A DIRECTORS EXCHANGE: our role in writing queer history

HIER GEHT’S ZUM VIDEO

Milica Tomović, director of Kelti, Monika Treut, director of Genderation and Eliane Raheb, director of Miguel’s War each take a unique approach to moments of queer history in their films, that not only look back but also forward to what that documentation in time means for our future. Each filmmaker deals with either social, personal or political aspects of (queer) history and sheds a light on- and changes/creates a queer narrative. How specific/individual and self-reflexive are those different approaches and do they, besides portraying of queer protagonists, offer universal options of life in opposition to heteronormativity? 

DIE GÄSTE

Eliane Raheb, Milica Tomović , Monika Treut

Eliane Raheb 
Her first feature-length documentary, Sleepless Nights, premiered at the San Sebastian Film Festival and went on to screen at over 60 festivals around the world. Her second feature-length film, Those Who Remain, was also shown at numerous festivals and received several awards. She has twice been a DAAD artist-in-residence and is a founding member of the association Beirut DC which champions Arab cinema.
Foto © Eliane Raheb

Milica Tomović
Born in the former Yugoslavia in 1986, she graduated from the Faculty of Dramatic Arts at the University of Arts in Belgrade with the omnibus film October, which screened at festivals including in Cottbus, Trieste and Sofia. Her short film Transition premiered in Locarno in 2016 and went on to screen at Toronto, Belgrade and Sarajevo, where it won Best Short Film.
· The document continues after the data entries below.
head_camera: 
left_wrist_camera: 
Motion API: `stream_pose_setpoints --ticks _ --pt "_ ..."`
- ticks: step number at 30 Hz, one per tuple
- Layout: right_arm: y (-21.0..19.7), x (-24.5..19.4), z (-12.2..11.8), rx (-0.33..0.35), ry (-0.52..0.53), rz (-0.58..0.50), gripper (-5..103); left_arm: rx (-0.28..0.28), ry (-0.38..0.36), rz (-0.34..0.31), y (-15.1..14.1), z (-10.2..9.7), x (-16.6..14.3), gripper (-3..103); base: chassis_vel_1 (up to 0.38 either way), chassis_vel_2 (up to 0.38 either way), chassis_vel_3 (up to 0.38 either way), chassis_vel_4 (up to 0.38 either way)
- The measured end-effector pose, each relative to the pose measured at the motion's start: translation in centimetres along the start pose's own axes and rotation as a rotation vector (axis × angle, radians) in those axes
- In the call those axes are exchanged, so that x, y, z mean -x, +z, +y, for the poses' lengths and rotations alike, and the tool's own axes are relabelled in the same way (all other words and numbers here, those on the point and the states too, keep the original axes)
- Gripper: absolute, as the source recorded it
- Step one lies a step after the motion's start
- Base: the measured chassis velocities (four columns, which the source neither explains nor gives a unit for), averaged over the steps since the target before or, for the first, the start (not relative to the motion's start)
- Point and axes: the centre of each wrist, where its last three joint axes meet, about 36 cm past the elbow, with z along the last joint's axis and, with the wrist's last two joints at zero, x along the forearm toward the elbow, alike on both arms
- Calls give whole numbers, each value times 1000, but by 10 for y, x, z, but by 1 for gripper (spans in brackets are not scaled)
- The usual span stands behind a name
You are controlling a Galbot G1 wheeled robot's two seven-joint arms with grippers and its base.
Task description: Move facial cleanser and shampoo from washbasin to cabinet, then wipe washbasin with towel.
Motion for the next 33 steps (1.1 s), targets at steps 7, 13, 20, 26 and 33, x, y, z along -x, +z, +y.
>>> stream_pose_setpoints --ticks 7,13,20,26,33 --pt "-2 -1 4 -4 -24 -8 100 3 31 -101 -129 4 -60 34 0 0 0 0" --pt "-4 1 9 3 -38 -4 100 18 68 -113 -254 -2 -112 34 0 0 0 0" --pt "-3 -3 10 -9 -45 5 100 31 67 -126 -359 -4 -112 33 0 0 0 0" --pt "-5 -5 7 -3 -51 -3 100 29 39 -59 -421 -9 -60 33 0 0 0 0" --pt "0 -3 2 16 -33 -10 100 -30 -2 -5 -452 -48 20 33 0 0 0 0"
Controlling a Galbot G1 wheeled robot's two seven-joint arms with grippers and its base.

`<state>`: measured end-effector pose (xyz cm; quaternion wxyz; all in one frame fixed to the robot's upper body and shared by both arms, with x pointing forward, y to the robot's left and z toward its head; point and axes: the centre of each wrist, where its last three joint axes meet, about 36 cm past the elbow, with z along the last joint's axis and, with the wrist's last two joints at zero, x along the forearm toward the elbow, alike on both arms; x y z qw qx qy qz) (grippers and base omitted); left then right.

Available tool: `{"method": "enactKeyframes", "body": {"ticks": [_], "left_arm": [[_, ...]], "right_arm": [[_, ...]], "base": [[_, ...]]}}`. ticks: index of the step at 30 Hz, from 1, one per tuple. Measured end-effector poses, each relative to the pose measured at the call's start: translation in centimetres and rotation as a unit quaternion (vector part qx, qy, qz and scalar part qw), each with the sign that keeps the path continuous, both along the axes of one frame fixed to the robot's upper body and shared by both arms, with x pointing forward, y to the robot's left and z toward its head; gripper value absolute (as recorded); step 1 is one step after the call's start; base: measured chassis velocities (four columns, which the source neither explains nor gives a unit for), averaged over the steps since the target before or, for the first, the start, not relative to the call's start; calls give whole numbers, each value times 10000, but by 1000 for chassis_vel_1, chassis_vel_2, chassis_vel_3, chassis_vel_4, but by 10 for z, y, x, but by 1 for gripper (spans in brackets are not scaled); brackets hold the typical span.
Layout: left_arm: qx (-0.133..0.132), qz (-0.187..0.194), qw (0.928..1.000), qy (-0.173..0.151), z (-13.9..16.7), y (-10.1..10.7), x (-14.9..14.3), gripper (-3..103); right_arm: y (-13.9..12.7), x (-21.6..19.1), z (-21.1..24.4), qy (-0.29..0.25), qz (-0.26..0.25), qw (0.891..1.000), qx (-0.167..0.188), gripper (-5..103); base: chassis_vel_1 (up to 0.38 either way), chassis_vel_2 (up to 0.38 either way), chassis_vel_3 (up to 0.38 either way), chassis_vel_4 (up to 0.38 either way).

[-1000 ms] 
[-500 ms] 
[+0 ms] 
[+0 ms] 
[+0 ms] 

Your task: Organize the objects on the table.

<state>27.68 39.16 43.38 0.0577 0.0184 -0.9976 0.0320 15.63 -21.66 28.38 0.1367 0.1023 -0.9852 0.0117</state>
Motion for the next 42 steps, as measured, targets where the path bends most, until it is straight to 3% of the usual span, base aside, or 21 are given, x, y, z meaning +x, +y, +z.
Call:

She has directed five episodes of the successful Serbian television series Morning Changes Everything. Kelti is her debut feature film. 
Foto © Irena Canić

Monika Treut
Born in Mönchengladbach, Germany in 1954, she completed a PhD in literature at Marburg in 1984. She began working with video in 1976 and founded Hyena Films with Elfi Mikesch in 1984. Her feature and documentary films have shaped Queer Cinema for over 35 years. The love story Seduction: The Cruel Woman, the sex melodrama Virgin Machine and the comedy My Father is Coming were followed by a series of documentaries including the multi-award-winning trans-futuristic Gendernauts. Her films have featured at the Berlinale 13 times already; in 2017, she received the Teddy Award for her lifetime achievement. She also teaches at universities in California and New York and, since 2018, has been Deputy Professor of Media at the University of Hildesheim.
Foto © Salzgeber

 

MODERATION

 


 


Kristian Petersen
Kristian Petersen received his Master of Fine Arts at HBK Braunschweig (Prof. Birgit Hein/Prof. Marina Abramovic). Since 1992, he has worked as a sound recordist, and since 1995 as a cameraman in various TV, Film and music video productions. From 2002 on he started teaching Visual Anthropology at FU Berlin. He is a lecturer for doc film and queer/post porn studies at WWU Münster, EH Berlin and HMKW. Since 2009 he has worked as a moderator at Berlinale (Panorama) and programmes for other international film and music festivals (Sziget, Melt!, Lollapalooza). His conceptual, gender-binarities questioning film compilations “fucking different“ have been shown at many film festivals all over the world. He has been invited as a panelist and as jury member on several film festivals.